Not shy of resorting to a bit of hyperbole, the PSG executives likened their plan to that of Naspers’ trillion-rand unbundling of Prosus last year.
No doubt it is this sort of grandiose thinking that underpins the group’s consideration of remuneration matters.
At the end of the week, its annual financial statements revealed that the top three executives – chief executive Piet Mouton, finance director Wynand Greeff and executive director Johan Holtzhausen – got paid a total of R135.5 million. For 2018 financial year, remuneration for the three was R127.4 million.
In both years, the bulk of the value came from gains on exercising share options – R95.7 million in 2019 and R91.5 million in 2018. Mouton’s remuneration was R47 million in 2019, Holtzhausen got R45.1 million and Greeff received R4million.
The massive share option gains were made when the options were exercised in April 2019 at the comparatively attractive ruling share price of R265.

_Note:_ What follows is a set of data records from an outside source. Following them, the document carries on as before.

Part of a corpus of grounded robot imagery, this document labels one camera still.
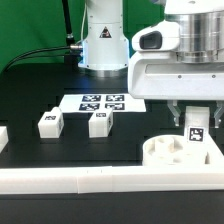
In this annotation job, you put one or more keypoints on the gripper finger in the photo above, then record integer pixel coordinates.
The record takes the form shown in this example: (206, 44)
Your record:
(218, 113)

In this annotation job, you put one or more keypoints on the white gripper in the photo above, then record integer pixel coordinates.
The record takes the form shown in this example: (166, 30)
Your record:
(178, 61)

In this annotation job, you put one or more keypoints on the white round stool seat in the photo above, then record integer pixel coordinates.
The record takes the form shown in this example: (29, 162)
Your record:
(166, 150)

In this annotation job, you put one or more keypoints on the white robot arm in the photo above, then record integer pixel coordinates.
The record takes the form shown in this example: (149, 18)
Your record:
(106, 48)

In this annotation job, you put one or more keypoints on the white U-shaped fence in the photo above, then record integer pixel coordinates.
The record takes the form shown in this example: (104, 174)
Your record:
(209, 176)

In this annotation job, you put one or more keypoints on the white marker sheet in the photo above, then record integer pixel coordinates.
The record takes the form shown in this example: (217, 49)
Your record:
(84, 103)

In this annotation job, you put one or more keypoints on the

In what may – or may not – have been an attempt to calm shareholders’ frustrations about this generosity, PSG says in a note to the financial statements that the subsequent decline in the share price means the unvested share options are currently “significantly out of the money” and that the executive directors will be penalised if the share price does not perform over time – unless they’re repriced.
Of course even PSG’s largesse looks almost reasonable when stacked up against the huge amounts of money the top guys at Coronation Fund Managers pocket every year, almost without fail.
“They they probably don’t see that the millions being spent on Trencor’s underperforming board represents really bad value,” said one Trencor shareholder.